(Problem to solve): Look for "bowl" in the material below and show each line that contains it.

(Available data Opens)

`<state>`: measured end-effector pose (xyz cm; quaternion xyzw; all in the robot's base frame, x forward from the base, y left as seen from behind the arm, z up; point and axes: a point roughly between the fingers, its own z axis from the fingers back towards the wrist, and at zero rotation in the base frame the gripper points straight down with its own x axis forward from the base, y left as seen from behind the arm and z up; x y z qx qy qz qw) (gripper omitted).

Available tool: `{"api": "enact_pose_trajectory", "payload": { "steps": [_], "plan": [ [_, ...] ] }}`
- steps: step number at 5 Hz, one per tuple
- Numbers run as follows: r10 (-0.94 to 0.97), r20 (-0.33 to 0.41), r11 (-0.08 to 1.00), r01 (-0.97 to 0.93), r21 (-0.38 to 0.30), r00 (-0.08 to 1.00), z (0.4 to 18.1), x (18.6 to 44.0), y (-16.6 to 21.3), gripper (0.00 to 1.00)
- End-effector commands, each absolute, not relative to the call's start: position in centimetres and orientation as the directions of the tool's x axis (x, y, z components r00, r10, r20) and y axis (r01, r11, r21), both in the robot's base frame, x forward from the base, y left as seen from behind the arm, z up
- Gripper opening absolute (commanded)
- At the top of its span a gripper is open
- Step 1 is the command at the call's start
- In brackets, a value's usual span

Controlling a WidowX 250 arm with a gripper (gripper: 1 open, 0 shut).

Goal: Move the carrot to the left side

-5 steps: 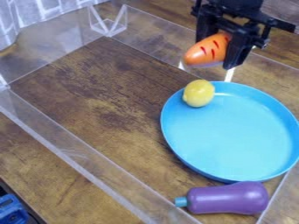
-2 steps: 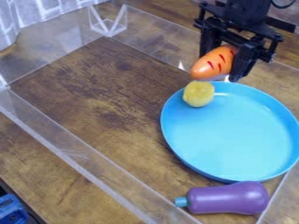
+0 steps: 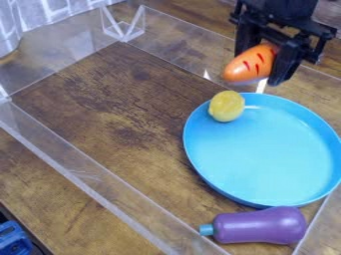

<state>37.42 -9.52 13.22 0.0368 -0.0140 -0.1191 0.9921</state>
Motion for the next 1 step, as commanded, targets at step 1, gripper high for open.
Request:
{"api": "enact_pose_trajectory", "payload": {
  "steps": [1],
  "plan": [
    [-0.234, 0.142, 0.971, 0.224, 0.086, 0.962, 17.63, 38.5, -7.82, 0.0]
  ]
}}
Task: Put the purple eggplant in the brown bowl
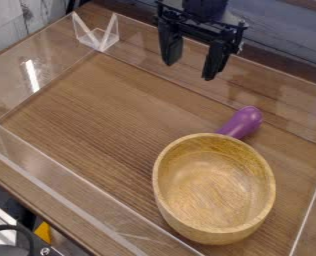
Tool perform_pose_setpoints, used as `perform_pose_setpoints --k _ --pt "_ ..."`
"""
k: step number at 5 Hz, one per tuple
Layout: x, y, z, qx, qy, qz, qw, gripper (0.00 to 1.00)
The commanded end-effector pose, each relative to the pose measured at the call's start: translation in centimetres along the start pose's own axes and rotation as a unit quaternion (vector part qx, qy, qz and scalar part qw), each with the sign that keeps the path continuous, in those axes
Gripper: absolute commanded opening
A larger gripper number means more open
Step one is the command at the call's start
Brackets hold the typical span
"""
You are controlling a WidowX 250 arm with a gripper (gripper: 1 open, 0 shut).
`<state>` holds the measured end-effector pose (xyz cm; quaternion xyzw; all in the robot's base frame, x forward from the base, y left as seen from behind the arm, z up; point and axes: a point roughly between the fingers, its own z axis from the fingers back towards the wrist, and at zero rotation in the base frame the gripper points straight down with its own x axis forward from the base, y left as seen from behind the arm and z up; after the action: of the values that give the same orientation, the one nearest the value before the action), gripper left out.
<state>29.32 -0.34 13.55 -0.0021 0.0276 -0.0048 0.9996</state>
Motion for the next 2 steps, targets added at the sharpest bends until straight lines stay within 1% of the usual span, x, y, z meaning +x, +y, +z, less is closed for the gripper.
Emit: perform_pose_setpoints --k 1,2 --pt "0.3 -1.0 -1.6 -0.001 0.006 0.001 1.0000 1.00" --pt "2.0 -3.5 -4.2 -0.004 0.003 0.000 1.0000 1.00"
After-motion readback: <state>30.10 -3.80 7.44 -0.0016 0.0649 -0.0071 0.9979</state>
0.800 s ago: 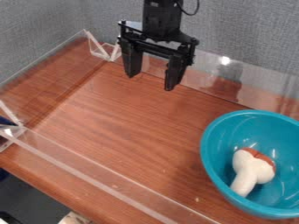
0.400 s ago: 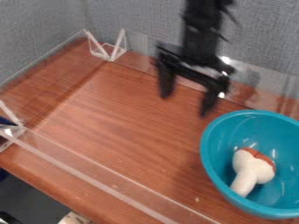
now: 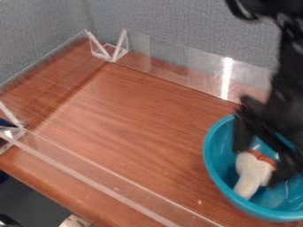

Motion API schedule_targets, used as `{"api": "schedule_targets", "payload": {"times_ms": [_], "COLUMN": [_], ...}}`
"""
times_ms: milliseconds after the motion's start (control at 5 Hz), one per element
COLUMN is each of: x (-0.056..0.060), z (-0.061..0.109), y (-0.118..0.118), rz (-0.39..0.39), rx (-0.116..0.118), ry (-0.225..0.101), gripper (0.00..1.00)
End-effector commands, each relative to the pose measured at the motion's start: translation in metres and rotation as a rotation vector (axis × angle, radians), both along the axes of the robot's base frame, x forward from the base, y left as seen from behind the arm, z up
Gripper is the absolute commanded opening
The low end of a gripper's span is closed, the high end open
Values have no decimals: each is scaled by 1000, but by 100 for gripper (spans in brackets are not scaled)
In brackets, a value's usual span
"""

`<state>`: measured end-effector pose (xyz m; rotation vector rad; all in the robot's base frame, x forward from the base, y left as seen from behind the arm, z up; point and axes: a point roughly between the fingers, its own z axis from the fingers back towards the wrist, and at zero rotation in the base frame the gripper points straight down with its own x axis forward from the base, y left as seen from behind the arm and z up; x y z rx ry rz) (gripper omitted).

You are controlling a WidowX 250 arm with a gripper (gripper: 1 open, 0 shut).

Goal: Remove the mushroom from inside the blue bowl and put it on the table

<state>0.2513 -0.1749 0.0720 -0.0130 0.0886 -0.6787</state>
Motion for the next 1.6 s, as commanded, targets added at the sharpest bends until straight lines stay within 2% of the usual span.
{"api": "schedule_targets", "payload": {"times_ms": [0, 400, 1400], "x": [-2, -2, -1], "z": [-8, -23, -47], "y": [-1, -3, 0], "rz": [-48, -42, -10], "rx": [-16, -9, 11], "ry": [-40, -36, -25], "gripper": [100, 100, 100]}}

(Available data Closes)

(Worked solution):
Task: Put the purple eggplant in the brown bowl
Goal: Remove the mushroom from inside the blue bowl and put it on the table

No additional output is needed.